_Work request:_ Every line below needs to be returned exactly as written.
★ ★ ★ ★ ★ ★ ★
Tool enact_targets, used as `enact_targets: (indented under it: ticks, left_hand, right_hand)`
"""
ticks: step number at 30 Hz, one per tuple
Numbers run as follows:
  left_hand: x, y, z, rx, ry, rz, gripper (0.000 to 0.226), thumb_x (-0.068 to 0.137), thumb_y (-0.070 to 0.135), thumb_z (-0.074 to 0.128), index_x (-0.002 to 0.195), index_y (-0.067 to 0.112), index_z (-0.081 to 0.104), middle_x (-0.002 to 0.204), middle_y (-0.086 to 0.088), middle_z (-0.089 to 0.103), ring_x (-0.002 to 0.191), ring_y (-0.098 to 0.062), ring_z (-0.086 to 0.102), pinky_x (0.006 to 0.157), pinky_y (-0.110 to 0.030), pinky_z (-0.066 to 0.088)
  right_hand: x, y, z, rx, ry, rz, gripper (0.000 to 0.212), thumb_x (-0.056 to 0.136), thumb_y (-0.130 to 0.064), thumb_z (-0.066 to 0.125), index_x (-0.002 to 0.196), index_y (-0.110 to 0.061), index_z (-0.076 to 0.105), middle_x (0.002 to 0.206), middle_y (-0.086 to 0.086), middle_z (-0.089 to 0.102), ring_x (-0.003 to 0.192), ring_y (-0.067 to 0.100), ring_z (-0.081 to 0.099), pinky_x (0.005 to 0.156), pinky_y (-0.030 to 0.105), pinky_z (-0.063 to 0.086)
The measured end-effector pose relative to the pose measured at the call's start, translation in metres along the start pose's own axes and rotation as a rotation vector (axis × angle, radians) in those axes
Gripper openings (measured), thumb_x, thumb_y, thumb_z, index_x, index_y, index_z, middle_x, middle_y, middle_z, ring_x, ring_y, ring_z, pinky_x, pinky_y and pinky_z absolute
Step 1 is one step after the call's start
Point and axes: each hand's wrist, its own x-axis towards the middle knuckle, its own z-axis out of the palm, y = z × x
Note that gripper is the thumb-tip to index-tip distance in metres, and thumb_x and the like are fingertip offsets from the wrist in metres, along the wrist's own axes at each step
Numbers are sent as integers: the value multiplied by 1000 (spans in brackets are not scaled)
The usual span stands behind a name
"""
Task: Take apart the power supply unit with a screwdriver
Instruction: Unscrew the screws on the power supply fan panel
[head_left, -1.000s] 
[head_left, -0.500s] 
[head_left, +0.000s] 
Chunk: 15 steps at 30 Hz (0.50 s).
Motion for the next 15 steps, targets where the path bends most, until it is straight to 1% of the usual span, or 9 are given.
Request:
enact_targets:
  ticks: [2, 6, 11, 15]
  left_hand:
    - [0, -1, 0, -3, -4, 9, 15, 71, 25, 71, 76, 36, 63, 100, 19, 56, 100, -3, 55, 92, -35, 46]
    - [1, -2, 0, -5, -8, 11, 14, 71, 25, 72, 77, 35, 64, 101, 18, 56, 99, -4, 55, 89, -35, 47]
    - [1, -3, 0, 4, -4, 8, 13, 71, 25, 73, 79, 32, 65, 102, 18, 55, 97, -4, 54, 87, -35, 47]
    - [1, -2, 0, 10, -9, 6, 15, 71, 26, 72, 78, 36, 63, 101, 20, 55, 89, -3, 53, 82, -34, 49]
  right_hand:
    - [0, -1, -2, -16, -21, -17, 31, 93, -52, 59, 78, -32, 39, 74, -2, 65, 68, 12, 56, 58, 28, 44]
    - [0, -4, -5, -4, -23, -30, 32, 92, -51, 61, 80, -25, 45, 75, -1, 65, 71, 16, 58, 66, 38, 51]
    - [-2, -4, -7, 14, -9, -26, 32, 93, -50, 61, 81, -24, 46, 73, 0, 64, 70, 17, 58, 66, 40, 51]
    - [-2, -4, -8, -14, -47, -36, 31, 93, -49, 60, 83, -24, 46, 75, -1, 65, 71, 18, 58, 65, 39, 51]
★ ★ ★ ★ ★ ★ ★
_Written reply:_
Tool enact_targets, used as `enact_targets: (indented under it: ticks, left_hand, right_hand)`
"""
ticks: step number at 30 Hz, one per tuple
Numbers run as follows:
  left_hand: x, y, z, rx, ry, rz, gripper (0.000 to 0.226), thumb_x (-0.068 to 0.137), thumb_y (-0.070 to 0.135), thumb_z (-0.074 to 0.128), index_x (-0.002 to 0.195), index_y (-0.067 to 0.112), index_z (-0.081 to 0.104), middle_x (-0.002 to 0.204), middle_y (-0.086 to 0.088), middle_z (-0.089 to 0.103), ring_x (-0.002 to 0.191), ring_y (-0.098 to 0.062), ring_z (-0.086 to 0.102), pinky_x (0.006 to 0.157), pinky_y (-0.110 to 0.030), pinky_z (-0.066 to 0.088)
  right_hand: x, y, z, rx, ry, rz, gripper (0.000 to 0.212), thumb_x (-0.056 to 0.136), thumb_y (-0.130 to 0.064), thumb_z (-0.066 to 0.125), index_x (-0.002 to 0.196), index_y (-0.110 to 0.061), index_z (-0.076 to 0.105), middle_x (0.002 to 0.206), middle_y (-0.086 to 0.086), middle_z (-0.089 to 0.102), ring_x (-0.003 to 0.192), ring_y (-0.067 to 0.100), ring_z (-0.081 to 0.099), pinky_x (0.005 to 0.156), pinky_y (-0.030 to 0.105), pinky_z (-0.063 to 0.086)
The measured end-effector pose relative to the pose measured at the call's start, translation in metres along the start pose's own axes and rotation as a rotation vector (axis × angle, radians) in those axes
Gripper openings (measured), thumb_x, thumb_y, thumb_z, index_x, index_y, index_z, middle_x, middle_y, middle_z, ring_x, ring_y, ring_z, pinky_x, pinky_y and pinky_z absolute
Step 1 is one step after the call's start
Point and axes: each hand's wrist, its own x-axis towards the middle knuckle, its own z-axis out of the palm, y = z × x
Note that gripper is the thumb-tip to index-tip distance in metres, and thumb_x and the like are fingertip offsets from the wrist in metres, along the wrist's own axes at each step
Numbers are sent as integers: the value multiplied by 1000 (spans in brackets are not scaled)
The usual span stands behind a name
"""
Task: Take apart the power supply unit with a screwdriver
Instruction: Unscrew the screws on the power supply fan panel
[head_left, -1.000s] 
[head_left, -0.500s] 
[head_left, +0.000s] 
Chunk: 15 steps at 30 Hz (0.50 s).
Motion for the next 15 steps, targets where the path bends most, until it is straight to 1% of the usual span, or 9 are given.
Request:
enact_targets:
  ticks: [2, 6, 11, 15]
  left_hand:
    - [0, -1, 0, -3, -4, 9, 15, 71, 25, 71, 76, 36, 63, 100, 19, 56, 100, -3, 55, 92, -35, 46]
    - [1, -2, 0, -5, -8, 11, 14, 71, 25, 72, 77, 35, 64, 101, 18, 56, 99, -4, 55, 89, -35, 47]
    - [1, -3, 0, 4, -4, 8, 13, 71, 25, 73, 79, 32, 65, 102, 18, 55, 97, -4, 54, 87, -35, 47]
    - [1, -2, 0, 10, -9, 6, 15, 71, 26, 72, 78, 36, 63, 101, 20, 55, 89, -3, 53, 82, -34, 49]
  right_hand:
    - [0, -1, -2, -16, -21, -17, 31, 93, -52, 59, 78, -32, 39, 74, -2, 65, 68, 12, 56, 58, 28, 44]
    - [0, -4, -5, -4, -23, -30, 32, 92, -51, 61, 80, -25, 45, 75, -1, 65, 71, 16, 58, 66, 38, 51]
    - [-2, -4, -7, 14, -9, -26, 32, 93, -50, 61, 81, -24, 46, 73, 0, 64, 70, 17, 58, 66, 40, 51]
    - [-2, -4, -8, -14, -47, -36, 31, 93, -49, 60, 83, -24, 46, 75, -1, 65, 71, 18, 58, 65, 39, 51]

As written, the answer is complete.